Spielraum für Widerspruch sieht Thomé auch, wenn die Behörden ihre Entscheidungen nicht ausreichend begründen. „Alle Berechnungen, Entscheidungen und Ermessensgrundlagen müssen transparent gemacht werden.“ Wie wichtig das sei, sehe man jetzt schon bei den Erstbescheiden über das Arbeitslosengeld II. „Die versteht kein Mensch“, sagt Harald Thomé.

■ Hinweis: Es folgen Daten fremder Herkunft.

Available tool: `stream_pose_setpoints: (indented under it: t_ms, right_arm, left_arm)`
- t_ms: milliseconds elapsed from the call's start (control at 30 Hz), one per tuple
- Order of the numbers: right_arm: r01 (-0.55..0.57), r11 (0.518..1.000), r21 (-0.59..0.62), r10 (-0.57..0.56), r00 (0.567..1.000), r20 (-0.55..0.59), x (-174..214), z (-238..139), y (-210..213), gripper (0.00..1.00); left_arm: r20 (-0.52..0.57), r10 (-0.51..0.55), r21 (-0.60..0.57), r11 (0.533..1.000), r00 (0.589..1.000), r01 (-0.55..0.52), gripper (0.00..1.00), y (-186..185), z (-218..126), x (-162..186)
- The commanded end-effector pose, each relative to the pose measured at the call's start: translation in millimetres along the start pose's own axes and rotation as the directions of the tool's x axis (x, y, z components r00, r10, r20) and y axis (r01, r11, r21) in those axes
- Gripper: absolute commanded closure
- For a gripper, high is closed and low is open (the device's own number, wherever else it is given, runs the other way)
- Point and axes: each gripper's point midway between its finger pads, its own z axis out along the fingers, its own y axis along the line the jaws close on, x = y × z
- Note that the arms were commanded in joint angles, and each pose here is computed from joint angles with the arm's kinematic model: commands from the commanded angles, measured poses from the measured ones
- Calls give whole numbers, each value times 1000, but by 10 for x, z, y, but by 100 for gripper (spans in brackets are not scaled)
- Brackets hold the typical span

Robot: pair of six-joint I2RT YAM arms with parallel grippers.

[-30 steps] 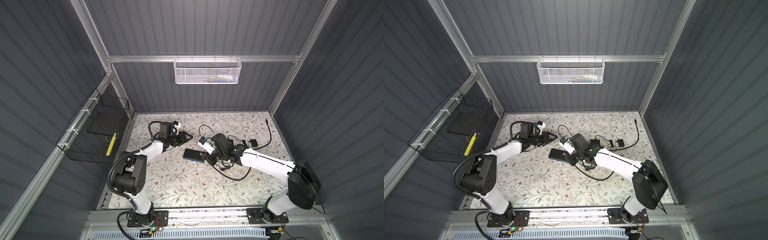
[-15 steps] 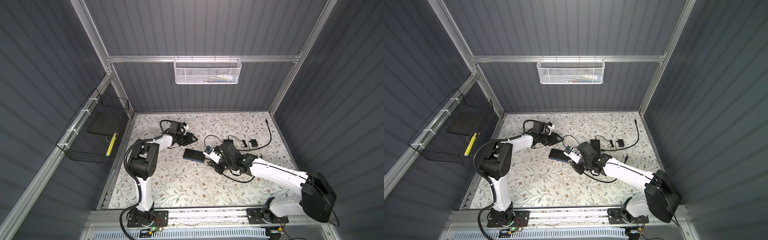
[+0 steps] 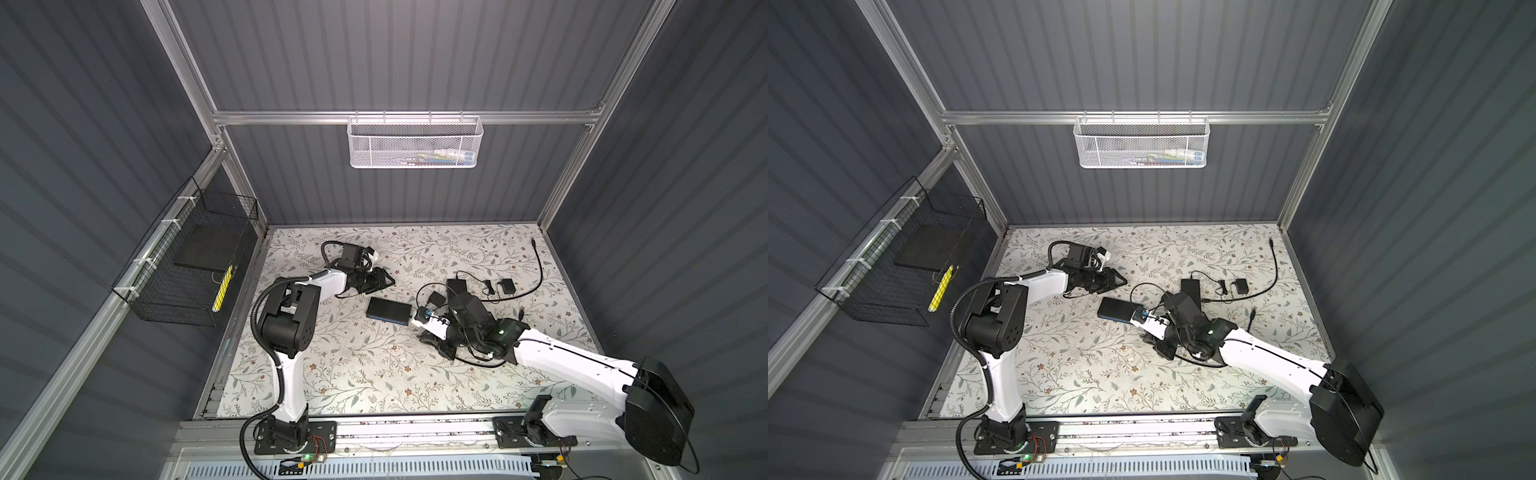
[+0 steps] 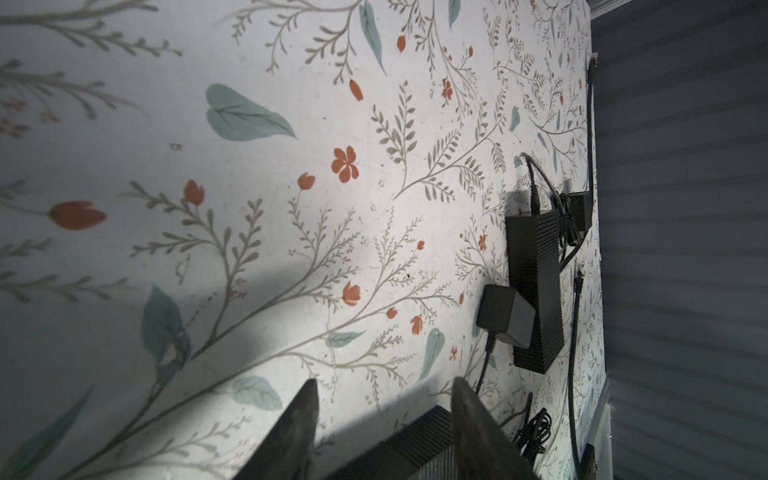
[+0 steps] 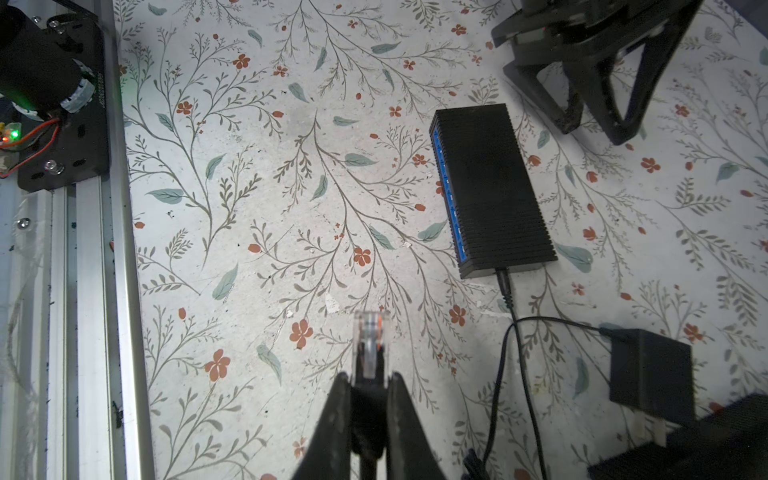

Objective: Insert the plug into the switch port

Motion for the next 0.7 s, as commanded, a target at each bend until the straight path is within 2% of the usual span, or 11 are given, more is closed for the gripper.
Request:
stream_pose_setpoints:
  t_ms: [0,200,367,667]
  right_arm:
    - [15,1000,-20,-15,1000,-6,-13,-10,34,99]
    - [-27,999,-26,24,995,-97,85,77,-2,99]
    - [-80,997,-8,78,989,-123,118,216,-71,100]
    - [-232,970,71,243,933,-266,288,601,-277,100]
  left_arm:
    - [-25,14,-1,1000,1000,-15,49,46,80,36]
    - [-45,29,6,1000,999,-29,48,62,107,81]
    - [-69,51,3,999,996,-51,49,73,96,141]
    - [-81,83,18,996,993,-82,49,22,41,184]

Problematisch sind die Bescheide für ihn auch im Hinblick auf den Datenschutz. Der besage nämlich erstens, dass Daten, die nicht erforderlich sind, gar nicht erhoben werden dürfen und zweitens, dass sie beim Betroffenen zu erheben sind. „Das betrifft einen wesentlichen Teil der Bescheide und auch die prophylaktischen Hausbesuche.“ Denn „beim Betroffenen zu erheben“ heiße nicht, ihn zu besuchen, sondern ihn um Auskunft zu ersuchen – und zwar ihn allein und nicht seinen Arbeitgeber oder Vermieter, wie es für die Berechnung der ALG-II-Leistungen verlangt wird.

Datenschutzchaos

Zum Thema Datenschutz fällt Thomé dann noch eine Anekdote ein. Laut Gesetz, sagt er, muss die Berechnung von Leistungen für einen bestimmten Monat mit Daten aus demselben Monat erfolgen. Daher basiere die Berechnung der ersten ALG-II-Leistungen ab Januar im Prinzip auf Daten, die komplett widerrechtlich erhoben wurden – weil sie ja aus den Vormonaten stammen. „Eigentlich könnten daher alle die Löschung ihrer über die ALG-II-Anträge erhobenen Daten beantragen.“

Die Vorstellung, dass massenhafte Datenlöschanträge die Arbeitsbehörde ins Chaos stürzen könnten, scheint den angehenden Hartz-Experten zu gefallen. Mit gelösten Mienen ziehen sie in die Kaffeepause.